* _What you will do_
The answer must be every line from the entries below that includes "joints".

* _Exercise material_

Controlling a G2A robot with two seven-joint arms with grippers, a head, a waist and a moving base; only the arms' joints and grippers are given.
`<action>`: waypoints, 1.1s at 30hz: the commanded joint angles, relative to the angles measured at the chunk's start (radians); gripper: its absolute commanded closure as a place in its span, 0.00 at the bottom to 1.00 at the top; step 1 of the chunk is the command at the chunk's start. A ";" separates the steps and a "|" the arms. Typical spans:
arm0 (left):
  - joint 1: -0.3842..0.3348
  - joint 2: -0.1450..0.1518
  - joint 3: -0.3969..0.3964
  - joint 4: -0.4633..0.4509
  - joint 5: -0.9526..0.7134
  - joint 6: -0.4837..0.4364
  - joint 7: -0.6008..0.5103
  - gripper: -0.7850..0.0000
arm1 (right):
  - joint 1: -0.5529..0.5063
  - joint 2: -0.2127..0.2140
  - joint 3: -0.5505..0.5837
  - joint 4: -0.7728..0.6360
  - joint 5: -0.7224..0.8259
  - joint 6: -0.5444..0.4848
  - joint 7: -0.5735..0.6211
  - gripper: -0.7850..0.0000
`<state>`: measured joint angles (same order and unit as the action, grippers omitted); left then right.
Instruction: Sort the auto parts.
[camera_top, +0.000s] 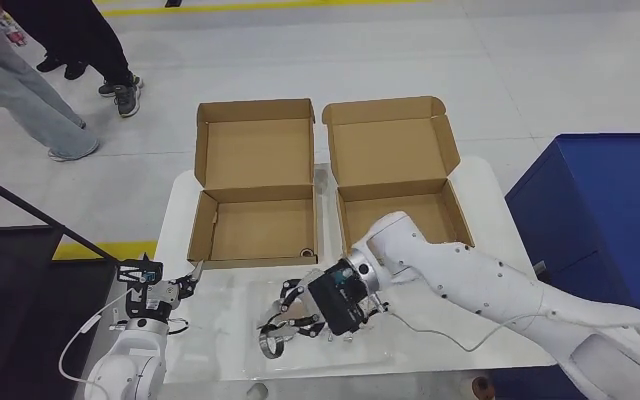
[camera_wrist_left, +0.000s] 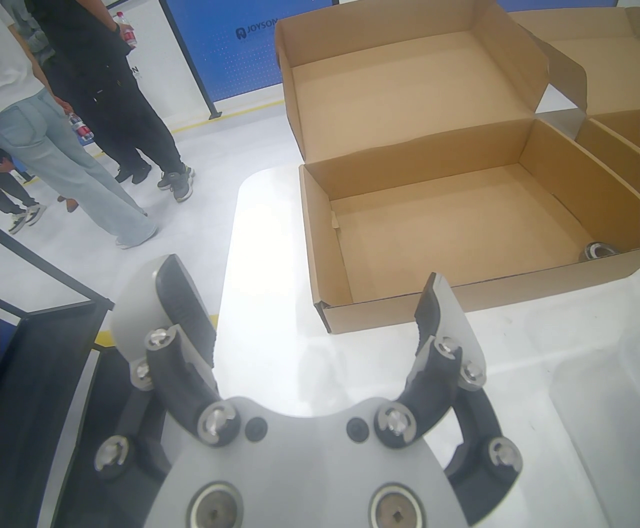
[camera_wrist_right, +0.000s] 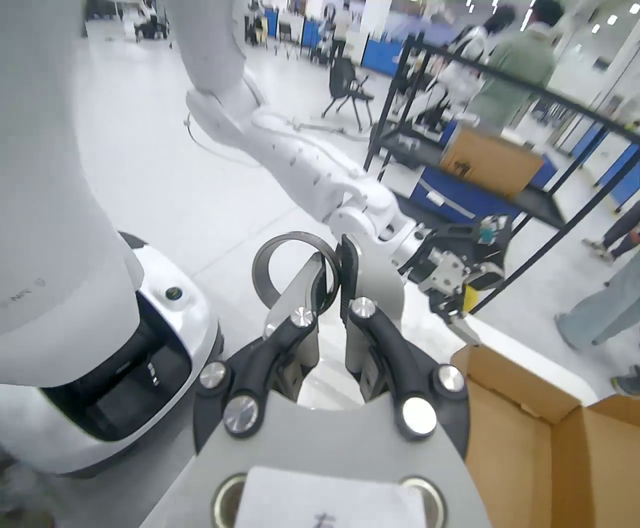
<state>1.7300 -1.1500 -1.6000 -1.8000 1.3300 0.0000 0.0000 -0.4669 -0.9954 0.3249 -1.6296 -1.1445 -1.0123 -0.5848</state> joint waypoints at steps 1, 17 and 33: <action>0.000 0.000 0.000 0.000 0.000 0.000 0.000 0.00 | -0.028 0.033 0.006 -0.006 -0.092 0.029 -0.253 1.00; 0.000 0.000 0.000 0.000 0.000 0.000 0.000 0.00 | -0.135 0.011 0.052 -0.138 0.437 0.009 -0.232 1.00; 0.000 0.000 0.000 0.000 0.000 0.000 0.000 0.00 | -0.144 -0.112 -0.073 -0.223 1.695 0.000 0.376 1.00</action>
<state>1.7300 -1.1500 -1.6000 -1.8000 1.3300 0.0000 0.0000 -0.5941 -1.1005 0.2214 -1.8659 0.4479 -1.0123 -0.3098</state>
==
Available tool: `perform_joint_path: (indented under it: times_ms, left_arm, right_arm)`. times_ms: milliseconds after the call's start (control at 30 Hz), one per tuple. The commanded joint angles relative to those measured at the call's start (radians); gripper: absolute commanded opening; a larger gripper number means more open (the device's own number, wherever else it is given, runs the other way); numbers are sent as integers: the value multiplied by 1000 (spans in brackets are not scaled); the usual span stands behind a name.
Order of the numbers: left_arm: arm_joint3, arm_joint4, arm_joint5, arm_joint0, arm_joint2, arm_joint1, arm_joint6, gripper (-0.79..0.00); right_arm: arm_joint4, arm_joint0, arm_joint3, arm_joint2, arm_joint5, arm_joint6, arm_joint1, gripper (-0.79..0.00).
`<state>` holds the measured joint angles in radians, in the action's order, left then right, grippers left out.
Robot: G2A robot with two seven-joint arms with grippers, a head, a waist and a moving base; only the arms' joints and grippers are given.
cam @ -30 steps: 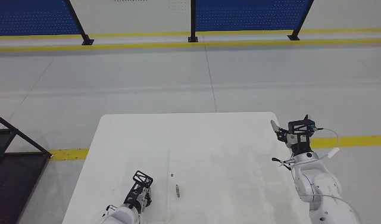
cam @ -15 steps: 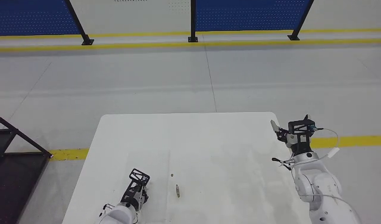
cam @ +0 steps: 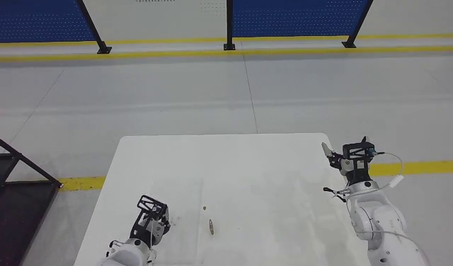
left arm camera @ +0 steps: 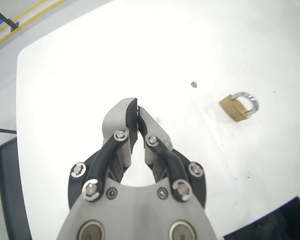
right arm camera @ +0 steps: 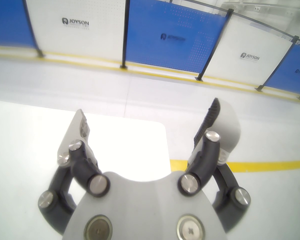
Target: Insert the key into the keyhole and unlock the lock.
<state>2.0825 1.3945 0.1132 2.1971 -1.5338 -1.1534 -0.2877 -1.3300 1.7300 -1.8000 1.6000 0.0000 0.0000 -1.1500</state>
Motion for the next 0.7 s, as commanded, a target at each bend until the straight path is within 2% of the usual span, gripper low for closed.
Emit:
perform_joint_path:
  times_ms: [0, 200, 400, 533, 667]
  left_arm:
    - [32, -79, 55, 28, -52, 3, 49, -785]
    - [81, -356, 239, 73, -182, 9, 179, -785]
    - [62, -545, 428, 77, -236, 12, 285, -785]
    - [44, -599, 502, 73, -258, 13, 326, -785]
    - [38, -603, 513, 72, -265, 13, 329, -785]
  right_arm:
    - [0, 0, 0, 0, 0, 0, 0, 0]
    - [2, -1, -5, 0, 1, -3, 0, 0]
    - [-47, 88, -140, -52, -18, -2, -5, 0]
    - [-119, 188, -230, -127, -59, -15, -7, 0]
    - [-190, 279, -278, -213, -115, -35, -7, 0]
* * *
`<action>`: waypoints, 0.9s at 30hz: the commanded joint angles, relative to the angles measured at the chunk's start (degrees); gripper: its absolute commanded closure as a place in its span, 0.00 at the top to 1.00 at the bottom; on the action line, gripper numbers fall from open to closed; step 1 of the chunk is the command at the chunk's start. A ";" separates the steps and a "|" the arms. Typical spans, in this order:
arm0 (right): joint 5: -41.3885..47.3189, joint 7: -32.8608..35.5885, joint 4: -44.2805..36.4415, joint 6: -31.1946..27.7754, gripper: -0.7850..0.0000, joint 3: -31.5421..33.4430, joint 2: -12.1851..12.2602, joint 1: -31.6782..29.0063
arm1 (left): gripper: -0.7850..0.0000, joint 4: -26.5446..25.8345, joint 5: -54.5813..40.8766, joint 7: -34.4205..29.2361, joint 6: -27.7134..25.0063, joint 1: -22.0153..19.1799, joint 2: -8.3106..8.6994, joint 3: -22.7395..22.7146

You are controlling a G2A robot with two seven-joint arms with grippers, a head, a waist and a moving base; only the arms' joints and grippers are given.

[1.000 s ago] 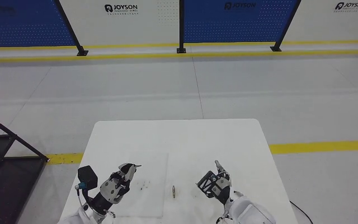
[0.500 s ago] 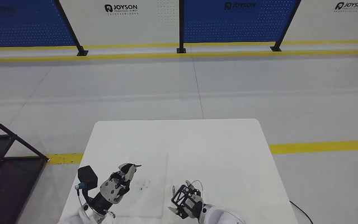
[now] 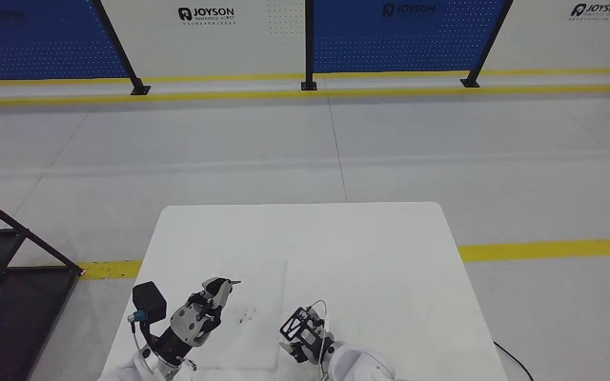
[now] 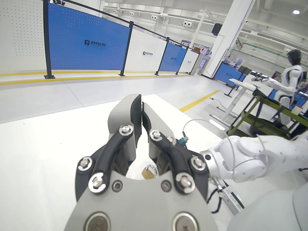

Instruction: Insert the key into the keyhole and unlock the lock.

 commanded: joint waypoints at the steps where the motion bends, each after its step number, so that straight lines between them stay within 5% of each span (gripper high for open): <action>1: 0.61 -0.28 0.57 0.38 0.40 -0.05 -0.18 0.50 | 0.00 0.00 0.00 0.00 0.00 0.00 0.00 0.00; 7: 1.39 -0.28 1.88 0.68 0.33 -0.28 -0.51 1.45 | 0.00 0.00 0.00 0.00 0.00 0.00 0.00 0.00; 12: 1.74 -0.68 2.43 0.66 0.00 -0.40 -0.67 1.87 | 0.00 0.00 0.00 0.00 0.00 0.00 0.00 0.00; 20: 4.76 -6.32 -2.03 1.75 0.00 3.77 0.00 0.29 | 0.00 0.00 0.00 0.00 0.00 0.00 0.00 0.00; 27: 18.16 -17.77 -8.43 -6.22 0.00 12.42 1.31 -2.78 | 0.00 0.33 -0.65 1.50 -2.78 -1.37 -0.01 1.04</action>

* _Output of the exercise_
Controlling a G2A robot with two seven-joint arms with grippers, a head, a waist and a moving base; only the arms' joints and grippers are given.
Robot: G2A robot with two seven-joint arms with grippers, a head, a waist and a moving base; only the arms' joints and grippers are given.
You are controlling a G2A robot with two seven-joint arms with grippers, a head, a waist and a moving base; only the arms' joints and grippers are given.

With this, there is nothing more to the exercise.